### GIVEN INFORMATION
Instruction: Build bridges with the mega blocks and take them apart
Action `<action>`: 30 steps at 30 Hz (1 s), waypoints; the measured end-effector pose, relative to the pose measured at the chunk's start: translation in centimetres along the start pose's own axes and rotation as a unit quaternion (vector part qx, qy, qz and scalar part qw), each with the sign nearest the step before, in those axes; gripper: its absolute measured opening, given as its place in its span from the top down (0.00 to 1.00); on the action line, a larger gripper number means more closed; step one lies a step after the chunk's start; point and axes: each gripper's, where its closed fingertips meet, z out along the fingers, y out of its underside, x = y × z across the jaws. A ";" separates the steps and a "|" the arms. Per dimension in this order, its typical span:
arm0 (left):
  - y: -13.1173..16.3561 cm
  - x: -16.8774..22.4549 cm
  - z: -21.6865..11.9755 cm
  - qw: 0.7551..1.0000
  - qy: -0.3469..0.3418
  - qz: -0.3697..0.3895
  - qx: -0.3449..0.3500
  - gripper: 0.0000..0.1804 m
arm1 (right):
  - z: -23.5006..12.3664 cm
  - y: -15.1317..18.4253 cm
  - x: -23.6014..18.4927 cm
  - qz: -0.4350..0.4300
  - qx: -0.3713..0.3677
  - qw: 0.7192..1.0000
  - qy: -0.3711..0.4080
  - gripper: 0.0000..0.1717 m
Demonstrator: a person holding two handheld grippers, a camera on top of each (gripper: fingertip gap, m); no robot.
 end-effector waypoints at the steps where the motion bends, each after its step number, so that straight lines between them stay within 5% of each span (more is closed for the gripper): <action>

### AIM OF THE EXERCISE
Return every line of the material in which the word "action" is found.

### TASK ANSWER
Action `<action>`: 30 steps at 30 Hz (1 s), waypoints; the measured end-effector pose, relative to the pose measured at the chunk's start: translation in centimetres along the start pose's own axes and rotation as a unit quaternion (vector part qx, qy, qz and scalar part qw), each with the sign nearest the step before, in those axes; gripper: its absolute measured opening, given as its place in its span from the top down (0.00 to 1.00); on the action line, a larger gripper number means more closed; step one lies a step after the chunk's start; point and axes: each gripper's, where its closed fingertips meet, z out along the fingers, y out of its underside, x = y × z across the jaws. A ";" separates the steps and a "|" the arms. Per dimension in this order, its typical span:
 end-effector waypoints at the steps where the motion bends, each after its step number, so that straight lines between them stay within 5% of each span (more is closed for the gripper): <action>

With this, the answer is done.